■ TASK
The answer should contain every record below, output exactly.

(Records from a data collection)

+-------+

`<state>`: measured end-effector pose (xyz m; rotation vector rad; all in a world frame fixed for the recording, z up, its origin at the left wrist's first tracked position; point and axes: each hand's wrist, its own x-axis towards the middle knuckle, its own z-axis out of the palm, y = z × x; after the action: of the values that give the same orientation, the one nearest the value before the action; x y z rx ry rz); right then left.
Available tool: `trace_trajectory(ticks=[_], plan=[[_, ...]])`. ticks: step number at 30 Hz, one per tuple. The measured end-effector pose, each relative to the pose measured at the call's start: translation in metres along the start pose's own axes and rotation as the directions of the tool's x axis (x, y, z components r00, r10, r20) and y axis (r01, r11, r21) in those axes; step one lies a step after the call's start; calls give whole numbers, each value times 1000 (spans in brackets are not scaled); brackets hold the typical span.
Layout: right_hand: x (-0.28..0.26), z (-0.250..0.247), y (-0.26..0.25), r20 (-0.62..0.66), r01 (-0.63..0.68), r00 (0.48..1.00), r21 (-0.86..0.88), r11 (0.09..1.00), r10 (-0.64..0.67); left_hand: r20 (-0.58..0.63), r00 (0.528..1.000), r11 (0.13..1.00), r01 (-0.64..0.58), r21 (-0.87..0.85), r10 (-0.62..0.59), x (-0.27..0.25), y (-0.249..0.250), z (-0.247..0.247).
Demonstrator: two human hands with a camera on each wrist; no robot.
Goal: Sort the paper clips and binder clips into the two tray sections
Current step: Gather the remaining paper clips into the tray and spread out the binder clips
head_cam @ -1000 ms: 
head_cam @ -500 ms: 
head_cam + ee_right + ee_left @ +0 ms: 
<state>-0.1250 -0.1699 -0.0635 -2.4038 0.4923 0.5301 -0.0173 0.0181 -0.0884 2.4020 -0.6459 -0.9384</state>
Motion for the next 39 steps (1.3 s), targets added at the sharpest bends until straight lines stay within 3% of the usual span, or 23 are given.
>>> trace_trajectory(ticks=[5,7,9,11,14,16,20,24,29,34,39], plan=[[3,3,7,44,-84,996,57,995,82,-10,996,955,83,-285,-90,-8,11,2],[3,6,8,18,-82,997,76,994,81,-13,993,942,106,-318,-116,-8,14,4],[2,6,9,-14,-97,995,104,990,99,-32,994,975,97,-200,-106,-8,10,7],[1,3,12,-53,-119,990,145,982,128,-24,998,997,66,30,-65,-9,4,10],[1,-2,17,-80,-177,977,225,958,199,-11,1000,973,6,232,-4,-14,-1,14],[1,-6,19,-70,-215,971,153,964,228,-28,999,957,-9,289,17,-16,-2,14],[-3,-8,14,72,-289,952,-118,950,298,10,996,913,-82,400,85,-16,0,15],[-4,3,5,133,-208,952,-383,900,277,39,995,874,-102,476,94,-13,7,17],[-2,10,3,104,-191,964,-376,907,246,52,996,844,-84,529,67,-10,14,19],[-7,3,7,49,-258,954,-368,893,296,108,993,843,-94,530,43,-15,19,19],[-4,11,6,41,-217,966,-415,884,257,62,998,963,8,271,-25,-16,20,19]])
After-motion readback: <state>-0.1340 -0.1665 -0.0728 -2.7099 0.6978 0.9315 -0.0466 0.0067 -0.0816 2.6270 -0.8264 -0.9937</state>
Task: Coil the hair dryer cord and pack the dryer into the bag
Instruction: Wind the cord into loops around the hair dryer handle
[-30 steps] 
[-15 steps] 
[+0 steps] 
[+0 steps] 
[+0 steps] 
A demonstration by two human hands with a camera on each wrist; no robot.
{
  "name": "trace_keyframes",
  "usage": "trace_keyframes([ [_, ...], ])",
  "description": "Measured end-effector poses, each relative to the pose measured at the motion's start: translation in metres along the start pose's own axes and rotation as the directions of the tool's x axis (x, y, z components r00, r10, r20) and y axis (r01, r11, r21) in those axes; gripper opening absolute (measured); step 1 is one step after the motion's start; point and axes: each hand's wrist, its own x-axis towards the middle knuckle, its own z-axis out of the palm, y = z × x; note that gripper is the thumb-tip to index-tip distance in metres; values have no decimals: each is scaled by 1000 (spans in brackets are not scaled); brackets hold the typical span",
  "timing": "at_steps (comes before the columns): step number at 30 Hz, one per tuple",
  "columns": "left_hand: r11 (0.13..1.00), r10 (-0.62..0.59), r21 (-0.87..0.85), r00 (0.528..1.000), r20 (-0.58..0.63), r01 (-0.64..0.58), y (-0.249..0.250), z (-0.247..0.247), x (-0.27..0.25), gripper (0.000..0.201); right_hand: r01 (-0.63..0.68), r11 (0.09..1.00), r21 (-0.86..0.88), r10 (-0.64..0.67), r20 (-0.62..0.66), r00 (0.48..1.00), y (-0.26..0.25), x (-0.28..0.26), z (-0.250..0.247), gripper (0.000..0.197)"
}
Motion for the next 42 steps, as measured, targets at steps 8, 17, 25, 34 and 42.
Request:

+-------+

■ REPLY
`<state>`: measured end-effector pose (xyz m; rotation vector rad; all in a world frame fixed for the recording, z up, its origin at the left wrist's first tracked position; point and axes: each hand's wrist, its own x-axis towards the middle knuckle, its own z-axis out of the palm, y = z × x; after the action: of the values that give the same orientation, the one nearest the value before the action; x y z rx ry rz); right then left.
Available tool: `trace_trajectory(ticks=[_], plan=[[_, ...]])`. ticks: step number at 30 Hz, one per tuple. The measured end-effector pose, each relative to the pose measured at the call's start: translation in metres along the start pose's own axes and rotation as the directions of the tool's x axis (x, y, z components r00, r10, r20) and y axis (r01, r11, r21) in those axes; step one lies a step after the call's start; calls give whole numbers, each value times 1000 (spans in brackets are not scaled); brackets hold the typical span.
Layout: right_hand: x (-0.28..0.26), z (-0.250..0.247), y (-0.26..0.25), r20 (-0.62..0.66), r01 (-0.63..0.68), r00 (0.48..1.00), r21 (-0.86..0.88), r11 (0.09..1.00), r10 (-0.64..0.67); left_hand: r20 (-0.58..0.63), r00 (0.528..1.000), r11 (0.13..1.00), r01 (-0.64..0.58), r21 (-0.87..0.85), r10 (-0.62..0.59), x (-0.27..0.25), y (-0.249..0.250), z (-0.247..0.247).
Demonstrator: two human hands with a camera on each wrist; no robot.
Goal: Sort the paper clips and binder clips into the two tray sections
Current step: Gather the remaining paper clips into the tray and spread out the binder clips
head_cam @ -1000 ms: 
head_cam @ -500 ms: 
head_cam + ee_right + ee_left @ +0 ms: 
<state>-0.1250 -0.1699 -0.0635 -2.4038 0.4923 0.5301 -0.0173 0.0181 -0.0884 2.4020 -0.6459 -0.9384</state>
Motion for the next 39 steps (1.3 s), targets added at the sharpest bends until straight lines stay within 3% of the usual span, or 23 are given.
>>> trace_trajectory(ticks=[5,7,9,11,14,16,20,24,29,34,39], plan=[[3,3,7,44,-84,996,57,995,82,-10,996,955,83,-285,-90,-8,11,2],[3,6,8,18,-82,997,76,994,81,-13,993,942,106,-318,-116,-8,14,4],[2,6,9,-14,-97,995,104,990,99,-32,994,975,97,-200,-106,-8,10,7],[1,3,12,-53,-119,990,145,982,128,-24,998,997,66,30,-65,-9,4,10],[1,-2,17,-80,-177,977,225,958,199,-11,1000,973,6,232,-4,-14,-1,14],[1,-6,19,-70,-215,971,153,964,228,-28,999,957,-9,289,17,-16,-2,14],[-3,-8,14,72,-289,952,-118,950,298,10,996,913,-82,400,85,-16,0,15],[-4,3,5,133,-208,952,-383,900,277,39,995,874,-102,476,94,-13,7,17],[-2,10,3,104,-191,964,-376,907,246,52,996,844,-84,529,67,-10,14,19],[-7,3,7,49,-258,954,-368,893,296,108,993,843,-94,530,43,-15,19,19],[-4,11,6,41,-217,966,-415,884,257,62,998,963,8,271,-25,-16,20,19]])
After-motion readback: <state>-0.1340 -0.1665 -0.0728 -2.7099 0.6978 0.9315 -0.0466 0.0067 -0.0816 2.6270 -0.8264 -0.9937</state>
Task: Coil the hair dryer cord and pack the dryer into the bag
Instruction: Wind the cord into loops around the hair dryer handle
[-30 steps] 
[-15 steps] 
[+0 steps] 
[+0 steps] 
[+0 steps] 
A demonstration by two human hands with a camera on each wrist; no robot.
{
  "name": "trace_keyframes",
  "usage": "trace_keyframes([ [_, ...], ])",
  "description": "Measured end-effector poses, each relative to the pose measured at the motion's start: translation in metres along the start pose's own axes and rotation as the directions of the tool's x axis (x, y, z components r00, r10, r20) and y axis (r01, r11, r21) in those axes; gripper opening absolute (measured); step 1 is one step after the motion's start; point and axes: each hand's wrist, its own x-axis towards the middle knuckle, its own z-axis out of the palm, y = z × x; note that gripper is the thumb-tip to index-tip distance in metres; values have no decimals: each is scaled by 1000 (spans in brackets are not scaled); brackets hold the typical span",
  "timing": "at_steps (comes before the columns): step number at 30 Hz, one per tuple",
  "columns": "left_hand: r11 (0.13..1.00), r10 (-0.62..0.59), r21 (-0.87..0.85), r00 (0.528..1.000), r20 (-0.58..0.63), r01 (-0.64..0.58), y (-0.249..0.250), z (-0.247..0.247), x (-0.27..0.25), gripper (0.000..0.201); right_hand: r01 (-0.63..0.68), r11 (0.09..1.00), r21 (-0.86..0.88), r10 (-0.64..0.67), r20 (-0.62..0.66), r00 (0.48..1.00), y (-0.26..0.25), x (-0.28..0.26), z (-0.250..0.247), gripper (0.000..0.197)"
}
Motion for the next 42 steps, as measured, targets at steps 8, 17, 25, 34 and 42.
Request:

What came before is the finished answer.